Exercise materials:
..........

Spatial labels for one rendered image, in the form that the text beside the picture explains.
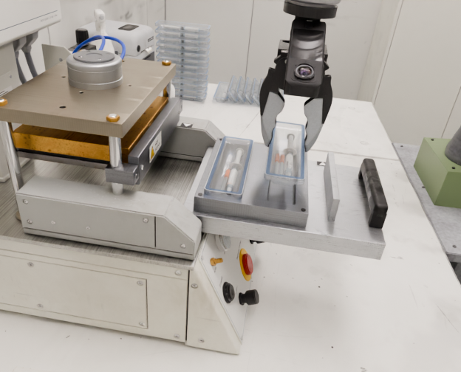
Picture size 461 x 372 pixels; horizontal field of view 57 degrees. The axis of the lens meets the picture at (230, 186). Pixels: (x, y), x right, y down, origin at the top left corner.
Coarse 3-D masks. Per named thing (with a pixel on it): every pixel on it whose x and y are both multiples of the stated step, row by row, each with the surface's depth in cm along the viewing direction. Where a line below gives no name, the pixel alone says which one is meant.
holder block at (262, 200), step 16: (256, 144) 77; (208, 160) 70; (256, 160) 72; (256, 176) 67; (256, 192) 63; (272, 192) 66; (288, 192) 67; (304, 192) 64; (208, 208) 62; (224, 208) 61; (240, 208) 61; (256, 208) 60; (272, 208) 60; (288, 208) 60; (304, 208) 61; (288, 224) 61; (304, 224) 61
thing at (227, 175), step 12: (228, 144) 74; (240, 144) 74; (252, 144) 75; (216, 156) 70; (228, 156) 70; (240, 156) 70; (216, 168) 66; (228, 168) 67; (240, 168) 67; (216, 180) 63; (228, 180) 64; (240, 180) 64; (228, 192) 61; (240, 192) 61
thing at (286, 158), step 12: (276, 132) 70; (288, 132) 70; (300, 132) 71; (276, 144) 66; (288, 144) 67; (300, 144) 67; (276, 156) 63; (288, 156) 63; (300, 156) 64; (276, 168) 60; (288, 168) 60; (300, 168) 61
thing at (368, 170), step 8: (368, 160) 72; (360, 168) 74; (368, 168) 69; (376, 168) 70; (360, 176) 74; (368, 176) 68; (376, 176) 67; (368, 184) 66; (376, 184) 65; (368, 192) 66; (376, 192) 63; (376, 200) 61; (384, 200) 62; (376, 208) 61; (384, 208) 60; (376, 216) 61; (384, 216) 61; (376, 224) 62
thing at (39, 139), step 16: (144, 112) 69; (16, 128) 60; (32, 128) 61; (48, 128) 61; (144, 128) 64; (16, 144) 60; (32, 144) 60; (48, 144) 60; (64, 144) 59; (80, 144) 59; (96, 144) 58; (128, 144) 59; (48, 160) 61; (64, 160) 61; (80, 160) 60; (96, 160) 60
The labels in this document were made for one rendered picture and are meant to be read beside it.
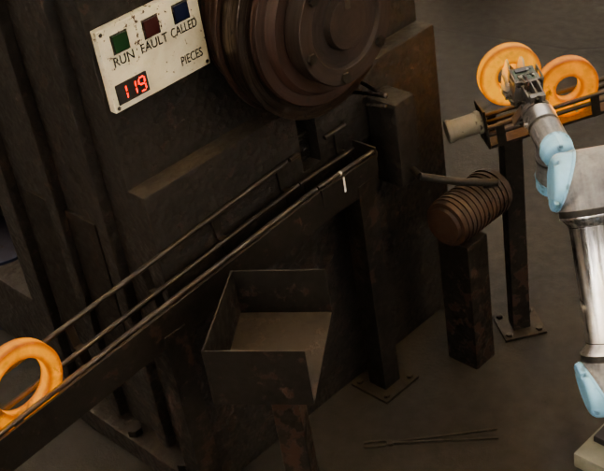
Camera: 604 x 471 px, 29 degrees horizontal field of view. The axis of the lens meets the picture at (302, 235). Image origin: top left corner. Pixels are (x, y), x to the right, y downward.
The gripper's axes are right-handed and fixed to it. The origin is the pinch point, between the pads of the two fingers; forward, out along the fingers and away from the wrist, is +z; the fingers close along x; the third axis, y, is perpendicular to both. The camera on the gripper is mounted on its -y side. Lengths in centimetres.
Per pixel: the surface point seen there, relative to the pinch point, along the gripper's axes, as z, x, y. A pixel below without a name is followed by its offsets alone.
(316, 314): -57, 62, -6
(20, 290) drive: 20, 136, -64
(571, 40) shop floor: 137, -79, -119
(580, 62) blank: -2.7, -17.3, -0.8
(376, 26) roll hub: -11.1, 35.2, 29.6
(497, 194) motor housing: -15.9, 7.0, -27.3
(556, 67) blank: -2.7, -11.3, -1.0
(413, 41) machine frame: 14.8, 19.9, 1.4
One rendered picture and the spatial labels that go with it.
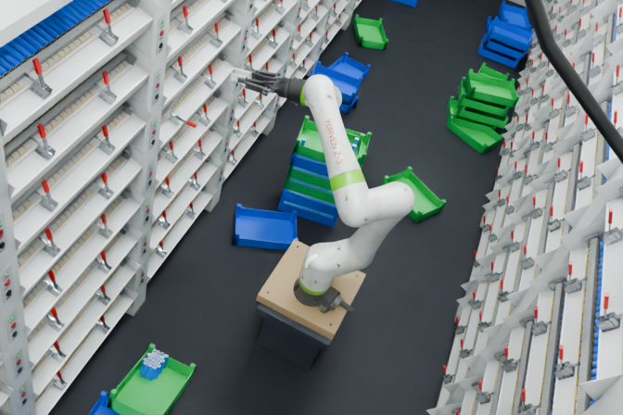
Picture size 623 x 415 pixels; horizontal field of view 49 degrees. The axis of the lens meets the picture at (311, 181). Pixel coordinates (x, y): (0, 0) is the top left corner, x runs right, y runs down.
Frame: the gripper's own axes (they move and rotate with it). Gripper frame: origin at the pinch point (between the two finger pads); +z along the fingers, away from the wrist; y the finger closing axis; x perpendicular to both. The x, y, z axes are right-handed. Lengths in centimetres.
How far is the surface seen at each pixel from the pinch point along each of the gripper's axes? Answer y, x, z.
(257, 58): 54, -26, 18
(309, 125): 57, -58, -8
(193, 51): -11.4, 13.1, 12.7
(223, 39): 4.9, 10.7, 9.0
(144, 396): -85, -93, 0
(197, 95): -9.5, -7.1, 13.3
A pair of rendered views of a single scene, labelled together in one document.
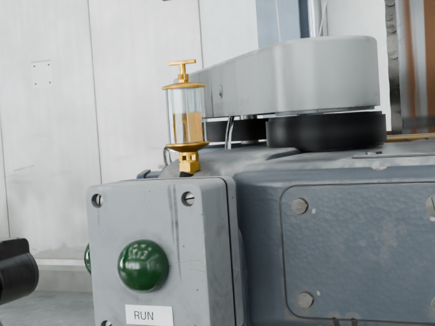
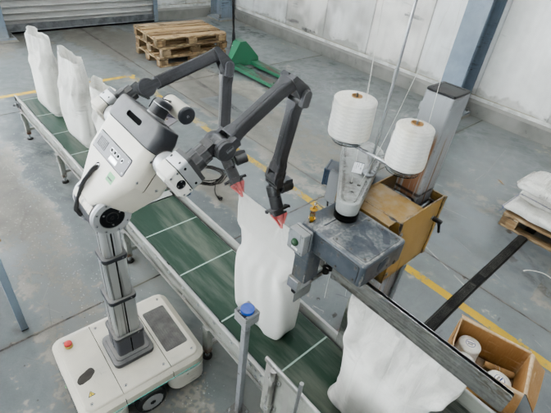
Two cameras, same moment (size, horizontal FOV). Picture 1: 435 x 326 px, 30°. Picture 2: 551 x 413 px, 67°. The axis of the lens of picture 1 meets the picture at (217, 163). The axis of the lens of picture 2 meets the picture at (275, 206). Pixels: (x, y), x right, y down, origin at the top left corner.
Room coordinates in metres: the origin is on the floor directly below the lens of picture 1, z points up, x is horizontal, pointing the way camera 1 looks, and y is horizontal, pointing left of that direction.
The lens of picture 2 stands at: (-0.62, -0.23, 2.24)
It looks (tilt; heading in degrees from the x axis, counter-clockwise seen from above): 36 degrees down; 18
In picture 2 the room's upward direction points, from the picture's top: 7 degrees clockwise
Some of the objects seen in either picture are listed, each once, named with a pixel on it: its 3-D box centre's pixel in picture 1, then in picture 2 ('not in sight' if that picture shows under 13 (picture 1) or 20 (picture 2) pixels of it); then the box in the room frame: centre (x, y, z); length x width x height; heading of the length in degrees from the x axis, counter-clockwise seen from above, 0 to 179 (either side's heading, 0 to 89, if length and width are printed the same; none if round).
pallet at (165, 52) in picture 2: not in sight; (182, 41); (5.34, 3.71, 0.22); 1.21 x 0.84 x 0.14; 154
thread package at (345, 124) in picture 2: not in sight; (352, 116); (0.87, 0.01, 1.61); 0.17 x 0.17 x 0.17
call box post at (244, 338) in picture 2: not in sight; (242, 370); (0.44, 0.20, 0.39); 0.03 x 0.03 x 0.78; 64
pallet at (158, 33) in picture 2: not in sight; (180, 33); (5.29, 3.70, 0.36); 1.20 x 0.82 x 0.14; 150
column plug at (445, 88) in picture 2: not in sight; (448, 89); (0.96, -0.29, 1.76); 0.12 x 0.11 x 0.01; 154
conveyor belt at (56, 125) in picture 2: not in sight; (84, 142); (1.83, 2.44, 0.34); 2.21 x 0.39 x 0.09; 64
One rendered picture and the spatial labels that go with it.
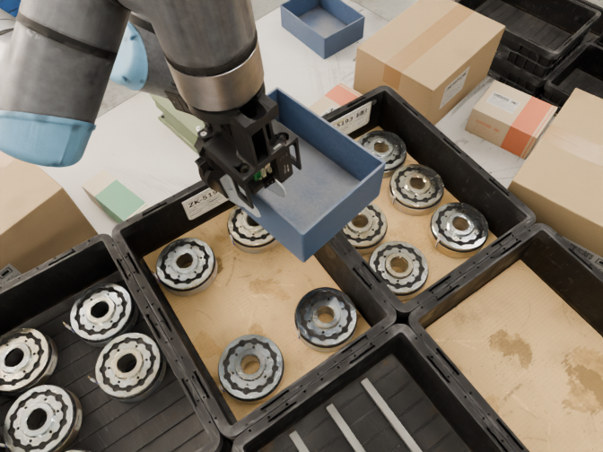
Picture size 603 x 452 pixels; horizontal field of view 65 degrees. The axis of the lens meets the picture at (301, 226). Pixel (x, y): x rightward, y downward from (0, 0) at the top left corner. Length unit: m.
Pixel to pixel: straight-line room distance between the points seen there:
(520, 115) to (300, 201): 0.73
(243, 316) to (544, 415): 0.49
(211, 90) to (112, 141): 0.94
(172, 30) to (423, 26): 0.99
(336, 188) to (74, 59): 0.38
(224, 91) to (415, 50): 0.87
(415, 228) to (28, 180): 0.73
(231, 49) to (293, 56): 1.07
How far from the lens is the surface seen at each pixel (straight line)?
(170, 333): 0.74
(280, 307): 0.84
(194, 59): 0.37
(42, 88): 0.43
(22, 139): 0.44
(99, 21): 0.42
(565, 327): 0.92
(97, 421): 0.85
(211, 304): 0.85
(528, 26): 2.05
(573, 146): 1.05
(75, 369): 0.89
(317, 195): 0.66
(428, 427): 0.80
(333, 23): 1.55
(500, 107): 1.26
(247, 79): 0.40
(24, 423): 0.86
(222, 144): 0.48
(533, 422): 0.85
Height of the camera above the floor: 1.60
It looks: 58 degrees down
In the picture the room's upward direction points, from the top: 3 degrees counter-clockwise
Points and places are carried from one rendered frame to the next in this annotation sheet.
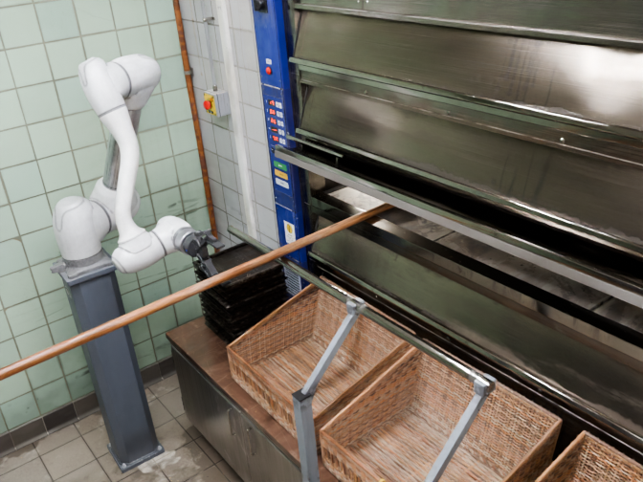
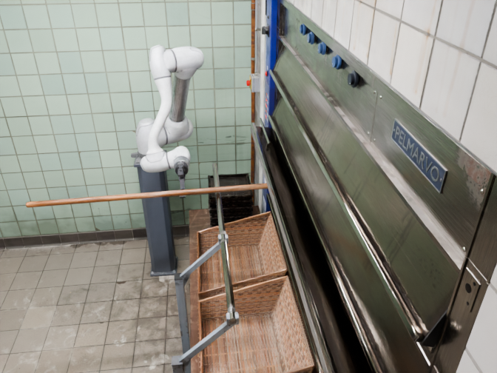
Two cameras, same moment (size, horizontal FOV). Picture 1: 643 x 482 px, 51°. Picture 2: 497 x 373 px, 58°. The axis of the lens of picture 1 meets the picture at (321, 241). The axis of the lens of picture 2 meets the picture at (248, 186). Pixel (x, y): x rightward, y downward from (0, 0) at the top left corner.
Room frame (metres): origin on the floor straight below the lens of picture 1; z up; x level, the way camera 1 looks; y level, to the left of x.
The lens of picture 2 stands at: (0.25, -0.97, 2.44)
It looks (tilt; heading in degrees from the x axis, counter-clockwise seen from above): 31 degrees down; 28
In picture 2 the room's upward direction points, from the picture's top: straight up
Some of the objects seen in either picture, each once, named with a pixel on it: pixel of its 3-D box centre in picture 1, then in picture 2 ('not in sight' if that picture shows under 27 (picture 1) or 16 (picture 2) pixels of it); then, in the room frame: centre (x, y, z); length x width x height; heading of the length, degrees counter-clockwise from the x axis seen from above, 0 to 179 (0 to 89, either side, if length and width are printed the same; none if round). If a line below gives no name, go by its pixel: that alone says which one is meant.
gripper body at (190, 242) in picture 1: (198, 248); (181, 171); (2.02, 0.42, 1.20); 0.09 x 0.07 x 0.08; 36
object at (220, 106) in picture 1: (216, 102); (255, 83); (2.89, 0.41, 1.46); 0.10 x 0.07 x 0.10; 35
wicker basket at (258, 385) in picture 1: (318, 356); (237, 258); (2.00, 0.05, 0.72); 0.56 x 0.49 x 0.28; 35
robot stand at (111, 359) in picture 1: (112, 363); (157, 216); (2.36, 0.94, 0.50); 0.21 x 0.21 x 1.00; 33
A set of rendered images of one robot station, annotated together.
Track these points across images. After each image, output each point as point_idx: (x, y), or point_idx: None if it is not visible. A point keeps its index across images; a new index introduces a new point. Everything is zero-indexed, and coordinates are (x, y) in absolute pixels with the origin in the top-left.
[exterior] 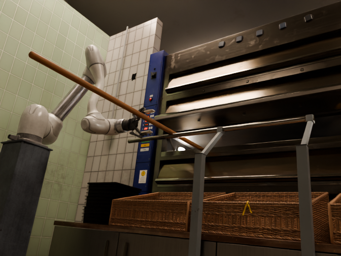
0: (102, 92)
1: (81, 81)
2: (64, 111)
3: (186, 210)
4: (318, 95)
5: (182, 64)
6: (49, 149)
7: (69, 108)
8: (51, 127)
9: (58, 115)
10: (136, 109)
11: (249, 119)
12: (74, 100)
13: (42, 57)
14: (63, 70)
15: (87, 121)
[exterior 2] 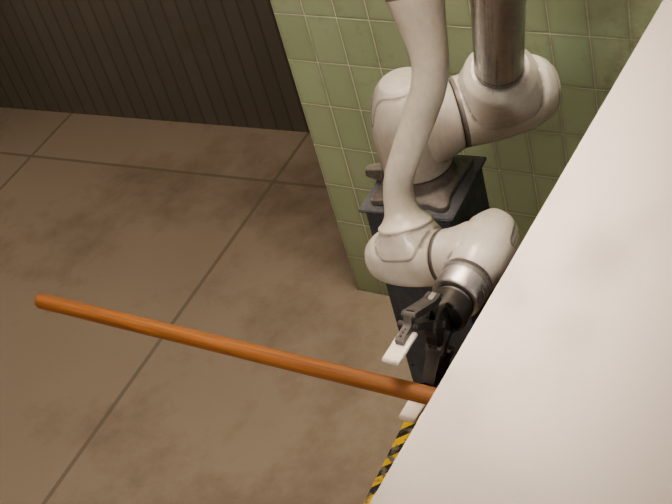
0: (189, 344)
1: (134, 330)
2: (485, 68)
3: None
4: None
5: None
6: (442, 221)
7: (495, 60)
8: (470, 122)
9: (479, 76)
10: (316, 368)
11: None
12: (487, 40)
13: (50, 306)
14: (92, 320)
15: (365, 262)
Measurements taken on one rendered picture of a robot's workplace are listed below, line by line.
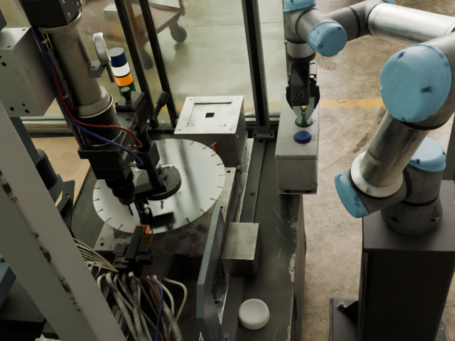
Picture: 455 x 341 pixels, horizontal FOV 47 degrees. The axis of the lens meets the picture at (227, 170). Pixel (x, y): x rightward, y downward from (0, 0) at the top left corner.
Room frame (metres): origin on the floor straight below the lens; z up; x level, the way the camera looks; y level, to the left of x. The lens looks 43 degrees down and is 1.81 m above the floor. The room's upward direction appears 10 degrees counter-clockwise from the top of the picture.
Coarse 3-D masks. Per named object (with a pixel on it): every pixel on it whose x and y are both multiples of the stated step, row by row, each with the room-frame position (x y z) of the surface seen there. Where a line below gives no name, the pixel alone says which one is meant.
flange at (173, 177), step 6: (174, 168) 0.97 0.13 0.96; (144, 174) 0.97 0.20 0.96; (162, 174) 0.94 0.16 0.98; (168, 174) 0.95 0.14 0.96; (174, 174) 0.95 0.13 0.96; (138, 180) 0.95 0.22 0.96; (144, 180) 0.95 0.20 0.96; (168, 180) 0.93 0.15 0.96; (174, 180) 0.93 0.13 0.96; (180, 180) 0.93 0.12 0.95; (168, 186) 0.91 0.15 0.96; (174, 186) 0.91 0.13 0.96; (168, 192) 0.89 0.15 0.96
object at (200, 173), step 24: (168, 144) 1.08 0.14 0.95; (192, 144) 1.06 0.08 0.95; (192, 168) 0.97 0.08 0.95; (216, 168) 0.95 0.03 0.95; (96, 192) 0.95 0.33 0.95; (192, 192) 0.88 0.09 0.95; (216, 192) 0.87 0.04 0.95; (120, 216) 0.85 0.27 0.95; (144, 216) 0.84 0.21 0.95; (168, 216) 0.82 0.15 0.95; (192, 216) 0.81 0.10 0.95
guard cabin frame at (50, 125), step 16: (16, 0) 1.50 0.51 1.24; (144, 0) 1.40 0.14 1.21; (144, 16) 1.40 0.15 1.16; (128, 32) 1.42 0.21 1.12; (160, 64) 1.40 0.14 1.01; (288, 64) 1.29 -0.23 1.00; (144, 80) 1.43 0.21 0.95; (160, 80) 1.40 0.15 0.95; (32, 128) 1.54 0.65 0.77; (48, 128) 1.52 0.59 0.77; (64, 128) 1.50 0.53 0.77; (160, 128) 1.42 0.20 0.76; (256, 128) 1.32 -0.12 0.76; (272, 128) 1.30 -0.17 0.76
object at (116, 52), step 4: (116, 48) 1.26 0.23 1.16; (120, 48) 1.25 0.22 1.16; (112, 52) 1.24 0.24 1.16; (116, 52) 1.24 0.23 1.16; (120, 52) 1.23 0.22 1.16; (124, 52) 1.24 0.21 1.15; (112, 56) 1.22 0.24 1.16; (116, 56) 1.22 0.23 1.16; (120, 56) 1.22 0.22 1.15; (124, 56) 1.23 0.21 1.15; (112, 60) 1.22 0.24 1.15; (116, 60) 1.22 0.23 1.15; (120, 60) 1.22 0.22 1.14; (124, 60) 1.23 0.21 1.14; (112, 64) 1.22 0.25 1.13; (116, 64) 1.22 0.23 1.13; (120, 64) 1.22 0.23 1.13
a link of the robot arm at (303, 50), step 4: (284, 40) 1.16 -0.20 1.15; (288, 44) 1.13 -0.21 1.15; (292, 44) 1.12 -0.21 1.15; (296, 44) 1.12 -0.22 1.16; (300, 44) 1.11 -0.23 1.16; (304, 44) 1.11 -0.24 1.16; (288, 48) 1.14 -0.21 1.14; (292, 48) 1.12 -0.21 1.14; (296, 48) 1.12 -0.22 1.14; (300, 48) 1.11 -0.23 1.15; (304, 48) 1.11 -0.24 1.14; (308, 48) 1.11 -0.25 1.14; (288, 52) 1.14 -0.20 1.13; (292, 52) 1.12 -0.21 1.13; (296, 52) 1.12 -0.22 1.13; (300, 52) 1.11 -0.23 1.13; (304, 52) 1.11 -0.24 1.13; (308, 52) 1.11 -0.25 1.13; (312, 52) 1.12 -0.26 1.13; (292, 56) 1.13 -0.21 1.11; (296, 56) 1.12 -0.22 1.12; (300, 56) 1.11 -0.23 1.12; (304, 56) 1.11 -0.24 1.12; (308, 56) 1.12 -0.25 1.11
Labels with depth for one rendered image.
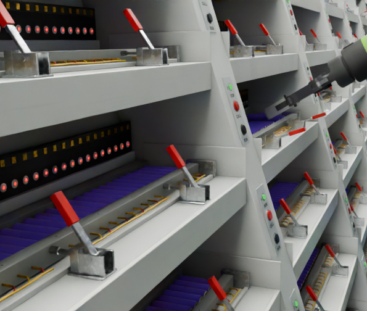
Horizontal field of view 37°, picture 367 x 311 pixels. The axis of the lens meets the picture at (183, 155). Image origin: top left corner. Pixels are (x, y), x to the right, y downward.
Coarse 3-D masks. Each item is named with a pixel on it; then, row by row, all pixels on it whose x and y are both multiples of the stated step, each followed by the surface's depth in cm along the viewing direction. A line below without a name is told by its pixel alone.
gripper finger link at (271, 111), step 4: (280, 100) 140; (284, 100) 140; (272, 104) 141; (276, 104) 141; (268, 108) 142; (272, 108) 141; (284, 108) 140; (288, 108) 140; (264, 112) 142; (268, 112) 142; (272, 112) 142; (276, 112) 141; (280, 112) 141; (268, 116) 142; (272, 116) 142
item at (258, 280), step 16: (192, 256) 97; (208, 256) 96; (224, 256) 95; (176, 272) 94; (192, 272) 98; (208, 272) 97; (224, 272) 93; (240, 272) 93; (256, 272) 93; (272, 272) 92; (160, 288) 88; (176, 288) 89; (192, 288) 89; (208, 288) 89; (224, 288) 88; (240, 288) 91; (256, 288) 93; (272, 288) 92; (144, 304) 83; (160, 304) 84; (176, 304) 83; (192, 304) 84; (208, 304) 82; (224, 304) 87; (240, 304) 87; (256, 304) 87; (272, 304) 87
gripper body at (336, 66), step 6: (330, 60) 134; (336, 60) 131; (330, 66) 132; (336, 66) 131; (342, 66) 130; (330, 72) 132; (336, 72) 131; (342, 72) 130; (330, 78) 132; (336, 78) 131; (342, 78) 131; (348, 78) 131; (324, 84) 132; (342, 84) 132; (348, 84) 133
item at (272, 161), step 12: (264, 108) 159; (300, 108) 155; (312, 108) 153; (312, 120) 154; (288, 132) 136; (312, 132) 145; (288, 144) 119; (300, 144) 132; (264, 156) 107; (276, 156) 110; (288, 156) 120; (264, 168) 101; (276, 168) 110
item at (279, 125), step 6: (294, 114) 151; (282, 120) 140; (288, 120) 143; (270, 126) 130; (276, 126) 132; (282, 126) 138; (288, 126) 138; (258, 132) 122; (264, 132) 122; (270, 132) 127; (276, 132) 129; (282, 132) 130
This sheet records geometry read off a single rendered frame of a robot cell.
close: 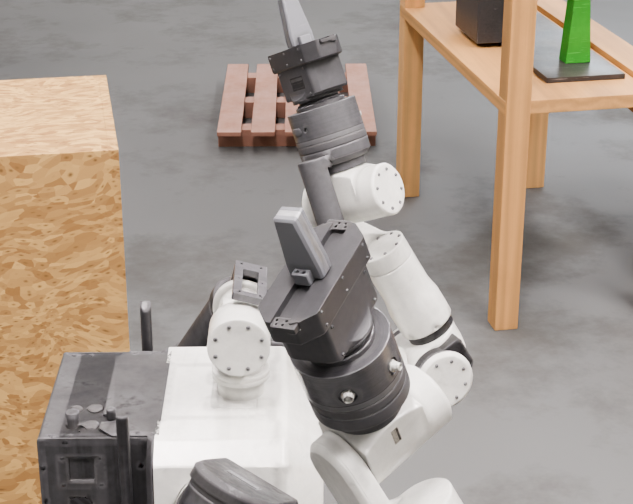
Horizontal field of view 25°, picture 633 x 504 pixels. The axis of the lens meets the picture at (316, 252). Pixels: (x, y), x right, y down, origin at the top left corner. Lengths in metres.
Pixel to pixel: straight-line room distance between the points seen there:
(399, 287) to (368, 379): 0.66
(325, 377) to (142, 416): 0.41
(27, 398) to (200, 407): 1.37
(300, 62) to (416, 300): 0.34
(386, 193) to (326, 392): 0.62
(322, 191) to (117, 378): 0.34
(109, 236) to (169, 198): 3.20
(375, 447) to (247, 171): 5.03
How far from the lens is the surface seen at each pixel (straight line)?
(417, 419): 1.27
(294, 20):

..........

If a line in the data above contains "robot", return that line.

Solution to the problem:
robot stand at (111, 359) in picture 1: (112, 363); (157, 216); (2.36, 0.94, 0.50); 0.21 x 0.21 x 1.00; 33
A set of rendered images of one robot station, annotated together.
Measurements taken on one rendered picture of a robot's workplace are listed below, line by line.
a link of the robot arm at (303, 50), step 4: (284, 40) 1.16 -0.20 1.15; (288, 44) 1.13 -0.21 1.15; (292, 44) 1.12 -0.21 1.15; (296, 44) 1.12 -0.22 1.16; (300, 44) 1.11 -0.23 1.16; (304, 44) 1.11 -0.24 1.16; (288, 48) 1.14 -0.21 1.14; (292, 48) 1.12 -0.21 1.14; (296, 48) 1.12 -0.22 1.14; (300, 48) 1.11 -0.23 1.15; (304, 48) 1.11 -0.24 1.14; (308, 48) 1.11 -0.25 1.14; (288, 52) 1.14 -0.20 1.13; (292, 52) 1.12 -0.21 1.13; (296, 52) 1.12 -0.22 1.13; (300, 52) 1.11 -0.23 1.13; (304, 52) 1.11 -0.24 1.13; (308, 52) 1.11 -0.25 1.13; (312, 52) 1.12 -0.26 1.13; (292, 56) 1.13 -0.21 1.11; (296, 56) 1.12 -0.22 1.12; (300, 56) 1.11 -0.23 1.12; (304, 56) 1.11 -0.24 1.12; (308, 56) 1.12 -0.25 1.11
This sheet records geometry read off a single rendered frame of a robot cell.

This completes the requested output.